As with other inflatable type collars, it won’t really protect wounds on your pet’s extremities – their legs, feet or tail – but it’s a nice option to have to keep them more comfortable when you need to stop them reaching stitches on their body.
KVP EZ Soft Collar
Sizes available: X-small-X-large
Best for… Dogs
Not so good for… Cats
The KVP EZ Soft might not look like much – it’s the traditional cone-shape, but made from floppy, insubstantial blue fabric – but it was a surprise hit with our testers.
It’s first big plus point was that it was fast and not-too-traumatic to fit. Head through, tighten drawstring, done! It also seemed to be really well tolerated by the dogs as the flexible fabric doesn’t stick out and bash things as they run about. In fact they really seemed to forget it was there.
But the EZ Soft was the product that most divided Team Dog and Team Cat. It was not such a hit with our feline tester. Firstly, as the fabric was easily snagged by claws she could easily pull it off over her head. This also meant it ended up looking worse for wear and scruffy in no time. The floppy design also didn’t really suit cat activities as well as dog ones.

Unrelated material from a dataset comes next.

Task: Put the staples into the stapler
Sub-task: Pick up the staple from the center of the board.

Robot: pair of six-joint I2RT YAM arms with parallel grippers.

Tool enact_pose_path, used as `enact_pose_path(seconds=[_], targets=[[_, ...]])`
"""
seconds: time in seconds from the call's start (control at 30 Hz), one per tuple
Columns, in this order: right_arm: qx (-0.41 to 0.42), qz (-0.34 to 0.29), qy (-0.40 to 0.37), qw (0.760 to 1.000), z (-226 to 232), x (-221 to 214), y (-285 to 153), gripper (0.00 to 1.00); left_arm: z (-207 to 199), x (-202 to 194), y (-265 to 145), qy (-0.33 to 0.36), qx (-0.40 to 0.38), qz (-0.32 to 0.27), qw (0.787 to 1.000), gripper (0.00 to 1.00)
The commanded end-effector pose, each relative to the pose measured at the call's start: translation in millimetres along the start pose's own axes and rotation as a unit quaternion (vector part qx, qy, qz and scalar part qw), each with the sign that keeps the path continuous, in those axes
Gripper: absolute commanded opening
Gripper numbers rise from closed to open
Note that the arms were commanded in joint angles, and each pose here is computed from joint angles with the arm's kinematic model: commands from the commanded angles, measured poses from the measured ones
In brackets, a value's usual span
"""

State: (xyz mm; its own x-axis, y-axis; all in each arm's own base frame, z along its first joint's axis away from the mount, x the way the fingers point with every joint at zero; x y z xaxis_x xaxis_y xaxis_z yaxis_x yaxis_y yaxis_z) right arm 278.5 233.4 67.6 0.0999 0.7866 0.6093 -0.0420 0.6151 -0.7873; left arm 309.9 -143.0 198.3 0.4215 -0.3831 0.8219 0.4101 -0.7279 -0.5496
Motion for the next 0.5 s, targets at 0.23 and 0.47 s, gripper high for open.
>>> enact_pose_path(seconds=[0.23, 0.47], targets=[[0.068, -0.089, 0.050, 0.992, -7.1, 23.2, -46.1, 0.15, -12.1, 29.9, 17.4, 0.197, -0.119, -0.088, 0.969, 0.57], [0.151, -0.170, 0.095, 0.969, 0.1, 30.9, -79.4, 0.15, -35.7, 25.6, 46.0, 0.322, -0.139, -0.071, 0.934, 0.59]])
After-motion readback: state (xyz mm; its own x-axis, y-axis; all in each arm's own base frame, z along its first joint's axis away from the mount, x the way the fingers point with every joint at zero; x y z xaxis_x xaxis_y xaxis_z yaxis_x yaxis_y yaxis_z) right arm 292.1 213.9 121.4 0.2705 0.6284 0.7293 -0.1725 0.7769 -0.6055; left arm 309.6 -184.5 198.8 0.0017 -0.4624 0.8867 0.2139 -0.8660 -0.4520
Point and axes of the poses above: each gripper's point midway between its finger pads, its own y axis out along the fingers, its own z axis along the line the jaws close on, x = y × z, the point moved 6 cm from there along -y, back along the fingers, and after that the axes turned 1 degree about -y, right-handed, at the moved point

Sizes available: X-small-XX-large plus an extender for really huge dogs
Best for… Big, powerful pooches
Not so good for… Weight
We had such high hopes for the Comfy Cone. It’s quite a pricy bit of kit and has a much sturdier construction than the other cone alternatives we tested. It also had over 10,000 mostly positive reviews on Amazon.

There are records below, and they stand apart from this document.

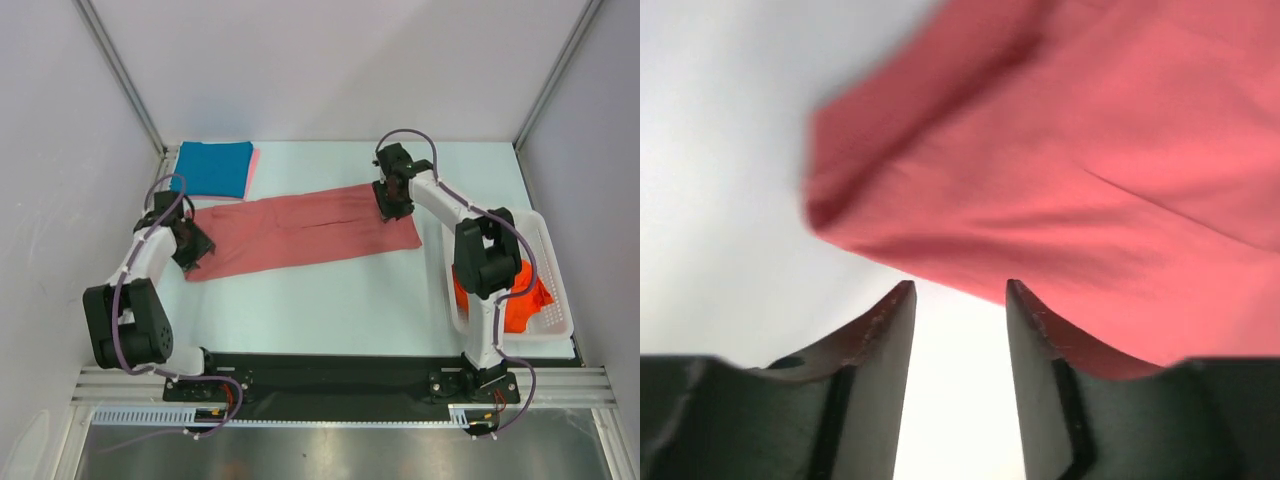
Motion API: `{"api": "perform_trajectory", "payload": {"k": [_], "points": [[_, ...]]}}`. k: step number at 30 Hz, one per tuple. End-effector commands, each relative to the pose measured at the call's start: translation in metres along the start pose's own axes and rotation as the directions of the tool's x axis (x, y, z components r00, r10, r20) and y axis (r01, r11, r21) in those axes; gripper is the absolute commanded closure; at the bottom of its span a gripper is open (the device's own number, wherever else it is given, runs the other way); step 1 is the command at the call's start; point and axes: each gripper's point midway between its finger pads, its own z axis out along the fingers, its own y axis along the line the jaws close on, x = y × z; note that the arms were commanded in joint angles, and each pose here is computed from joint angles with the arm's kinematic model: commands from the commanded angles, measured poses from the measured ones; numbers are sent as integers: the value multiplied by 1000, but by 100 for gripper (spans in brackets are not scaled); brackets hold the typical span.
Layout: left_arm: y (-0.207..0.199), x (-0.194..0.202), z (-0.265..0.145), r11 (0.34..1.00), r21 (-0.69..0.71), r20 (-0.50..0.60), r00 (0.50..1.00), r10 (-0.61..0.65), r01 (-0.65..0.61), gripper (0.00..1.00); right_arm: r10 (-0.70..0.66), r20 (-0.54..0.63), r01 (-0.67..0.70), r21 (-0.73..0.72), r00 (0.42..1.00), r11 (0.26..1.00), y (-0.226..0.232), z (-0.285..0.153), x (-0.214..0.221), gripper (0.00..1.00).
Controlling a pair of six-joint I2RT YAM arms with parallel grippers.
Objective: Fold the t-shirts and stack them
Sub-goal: Fold the tshirt
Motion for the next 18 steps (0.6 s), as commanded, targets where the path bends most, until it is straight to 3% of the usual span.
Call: {"api": "perform_trajectory", "payload": {"k": [1,2,3,4,7,11,17,18], "points": [[-38,-9,-30,996,73,95,994,51,-58,40,-144,106,148,-30,984,989,-4,-9,-33,57],[-43,-5,-30,996,82,74,997,36,-42,36,-156,89,160,-42,984,986,-4,0,-32,48],[-51,-6,-34,995,100,63,998,16,-22,35,-166,74,170,-48,983,984,-5,4,-33,45],[-56,-4,-33,995,97,43,999,-29,24,27,-177,100,184,-70,979,980,1,2,-44,42],[-64,-1,-28,988,90,-14,992,-126,127,0,-251,130,262,-68,959,963,6,9,-51,19],[-81,-8,-22,975,41,-63,975,-215,218,0,-400,201,430,-140,894,892,22,9,-52,4],[-103,-8,-22,952,-109,-112,948,-299,288,0,-493,240,547,-309,836,778,47,14,-43,0],[-102,-3,-11,935,-169,-125,935,-333,311,0,-539,254,595,-313,803,740,49,16,-40,0]]}}
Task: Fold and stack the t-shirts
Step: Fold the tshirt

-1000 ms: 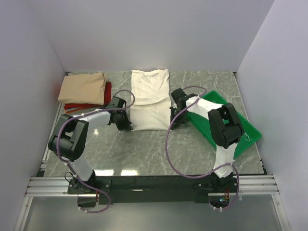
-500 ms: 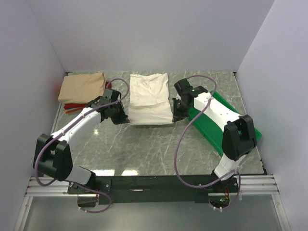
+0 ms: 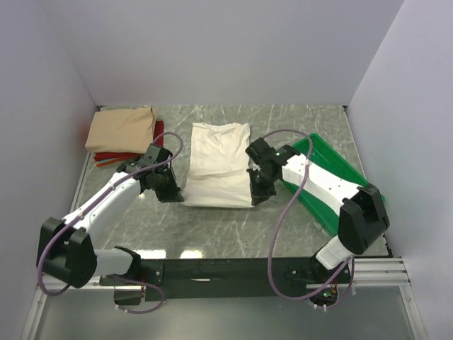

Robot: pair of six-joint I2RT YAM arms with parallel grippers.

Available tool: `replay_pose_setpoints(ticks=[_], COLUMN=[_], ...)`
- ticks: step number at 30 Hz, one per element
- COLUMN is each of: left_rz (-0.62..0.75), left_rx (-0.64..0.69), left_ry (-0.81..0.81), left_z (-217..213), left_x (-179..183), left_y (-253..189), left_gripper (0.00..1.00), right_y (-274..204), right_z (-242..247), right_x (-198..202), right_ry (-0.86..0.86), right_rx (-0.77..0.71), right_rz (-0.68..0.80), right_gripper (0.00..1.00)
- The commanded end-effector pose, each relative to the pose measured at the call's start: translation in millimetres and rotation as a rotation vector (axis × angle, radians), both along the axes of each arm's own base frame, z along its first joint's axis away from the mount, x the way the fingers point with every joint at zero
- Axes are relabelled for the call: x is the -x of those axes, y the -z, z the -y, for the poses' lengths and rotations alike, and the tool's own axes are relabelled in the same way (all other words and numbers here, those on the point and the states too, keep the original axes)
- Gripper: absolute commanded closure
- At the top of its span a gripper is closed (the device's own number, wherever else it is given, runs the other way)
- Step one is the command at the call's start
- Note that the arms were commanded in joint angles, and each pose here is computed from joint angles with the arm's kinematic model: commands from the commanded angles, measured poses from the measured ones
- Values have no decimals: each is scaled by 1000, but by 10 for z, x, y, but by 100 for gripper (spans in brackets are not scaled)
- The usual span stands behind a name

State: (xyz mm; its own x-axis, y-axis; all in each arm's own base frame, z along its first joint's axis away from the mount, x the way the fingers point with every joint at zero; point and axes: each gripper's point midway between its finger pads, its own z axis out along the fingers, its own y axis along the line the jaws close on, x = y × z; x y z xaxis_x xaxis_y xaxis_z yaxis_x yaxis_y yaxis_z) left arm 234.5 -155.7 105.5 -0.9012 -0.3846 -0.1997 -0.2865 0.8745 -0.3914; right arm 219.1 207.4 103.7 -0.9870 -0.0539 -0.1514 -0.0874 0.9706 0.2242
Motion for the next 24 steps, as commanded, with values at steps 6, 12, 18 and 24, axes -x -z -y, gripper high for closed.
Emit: replay_pose_setpoints(ticks=[6, 12, 18, 24], left_rz=[-65, -50, -27, 16], left_rx=[31, 62, 119, 86], left_ry=[28, 0, -19, 7], left_z=[-112, -193, -145, -80], left_x=[588, 867, 911, 591], left_y=[-195, -558, -827, -882], left_gripper=[100, 100, 100, 100], right_y=[-242, -528, -801, -825], right_z=[194, 173, 190, 208], right_x=[636, 904, 1014, 792], right_ry=[5, 37, 84, 130], right_rx=[44, 7, -20, 13], right_rz=[-35, -30, -13, 47], right_gripper=[100, 100, 100, 100])
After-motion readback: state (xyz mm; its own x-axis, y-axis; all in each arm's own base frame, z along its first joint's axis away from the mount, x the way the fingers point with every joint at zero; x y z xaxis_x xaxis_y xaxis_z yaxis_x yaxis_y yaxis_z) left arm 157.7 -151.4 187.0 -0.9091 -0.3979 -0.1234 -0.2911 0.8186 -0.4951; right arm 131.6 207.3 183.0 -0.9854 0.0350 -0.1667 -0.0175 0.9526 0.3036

Unfortunately, neither our cat or dog testers liked the Comfy Cone, saying it was just too heavy and cumbersome. Figgy the cat basically resisted every cone on test, but fitting the Comfy Cone resulted in some particularly murderous stares at her owner. Even affable Golden Retriever Bowie refused to move or act normally with it on.
Although the size and weight was a problems for our testers, it does give really good coverage and protection. This is one cone that goes up to really extremely large sizes and there’s even an extender to stop particularly big dogs getting to their stitches, so for giant breeds this might be a winner. Particularly as the traditional plastic lampshade is really cumbersome on these hounds, tending to do damage to painted walls and owners legs alike.
Suitical Recovery Suit
Sizes available: 3Xsmall-2Xlarge
Best for… Comfort
Not so good for… Cats. Or garden breaks. Or leg wounds
The Suitical is a really intriguing product that really rips up the rule book on cones and totally redesigns wound protection. It’s increasingly being given out by vets after neutering instead of the plastic rigid cone.
Our dog parent tester loved the Suitical. She felt it was y far the most comfortable option that allowed her dog to act normally after being spayed. There were a few reservations with using it in hotter weather though.
This was another product that split the dog and cat testers. Our cat parent couldn’t even get it on his feisty moggy. You might manage it with a more placid puss, but it’s really only suitable for indoor use. You don’t want your cat escaping outside with this on.
And that actually goes for dogs too. Because the Suitical covers your pet’s genitals, you need to remove it for every garden break, which can be a chore.
Its other drawback is it’s quite expensive, especially as you might want to buy at least two – one to wash and one to wear – to keep the wound clean.